In this study, the application of the discrete element method (DEM) for characterization of bonding behavior at the rebar/concrete interface of reinforced concrete (RC) beams subjected to different levels of corrosion is investigated. For this purpose, a set of experimental under-reinforced and balanced-reinforced concrete beams are selected from the literature, which were subjected to chloride-induced corrosion for different periods. The DEM defines the bond between rebar and concrete by three key contact parameters including friction coefficient, contact pressure, and clearance. A set of contact parameters that yields the minimum integral absolute error (IAE) is selected as the optimum.

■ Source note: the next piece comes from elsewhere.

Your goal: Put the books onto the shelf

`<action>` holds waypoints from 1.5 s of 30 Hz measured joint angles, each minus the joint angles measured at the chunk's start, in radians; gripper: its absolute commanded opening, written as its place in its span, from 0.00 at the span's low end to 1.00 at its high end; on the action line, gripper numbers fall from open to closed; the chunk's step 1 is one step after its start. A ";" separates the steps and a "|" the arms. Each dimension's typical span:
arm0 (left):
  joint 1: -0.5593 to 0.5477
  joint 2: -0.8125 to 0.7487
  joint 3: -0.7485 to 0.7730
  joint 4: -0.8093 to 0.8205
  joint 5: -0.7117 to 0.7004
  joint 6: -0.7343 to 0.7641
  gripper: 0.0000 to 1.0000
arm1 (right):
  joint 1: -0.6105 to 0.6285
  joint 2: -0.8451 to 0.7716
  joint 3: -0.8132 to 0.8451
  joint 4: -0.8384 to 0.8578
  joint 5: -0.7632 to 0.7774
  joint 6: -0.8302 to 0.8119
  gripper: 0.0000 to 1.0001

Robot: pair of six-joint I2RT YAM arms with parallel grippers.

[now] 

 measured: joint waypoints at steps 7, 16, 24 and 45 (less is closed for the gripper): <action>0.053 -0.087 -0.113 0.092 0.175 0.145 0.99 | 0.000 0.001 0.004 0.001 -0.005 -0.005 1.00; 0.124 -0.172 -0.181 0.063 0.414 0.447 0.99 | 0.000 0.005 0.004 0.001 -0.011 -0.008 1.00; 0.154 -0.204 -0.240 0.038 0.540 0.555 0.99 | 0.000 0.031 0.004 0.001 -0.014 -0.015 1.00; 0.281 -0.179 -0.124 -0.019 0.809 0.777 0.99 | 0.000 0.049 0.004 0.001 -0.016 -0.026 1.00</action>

In an attempt to increase the accuracy of the optimization process, an artificial neural network (ANN) model is used to fill the gaps between the values considered in the parametric study. Based on the analysis results, the DEM can predict the force-deflection curve of corroded under-reinforced beams with high accuracy both in the preand post-cracking branches. However, in balanced-reinforced beams, the numerical curve deviates from the experimental one in the post-cracking branch. Furthermore, the use of ANN model can reduce the IAE by up to 40%, which indicates the effectiveness of the model in reducing the error in numerical simulations. In addition, the results show that the friction coefficient is more critical in DEM than other contact parameters.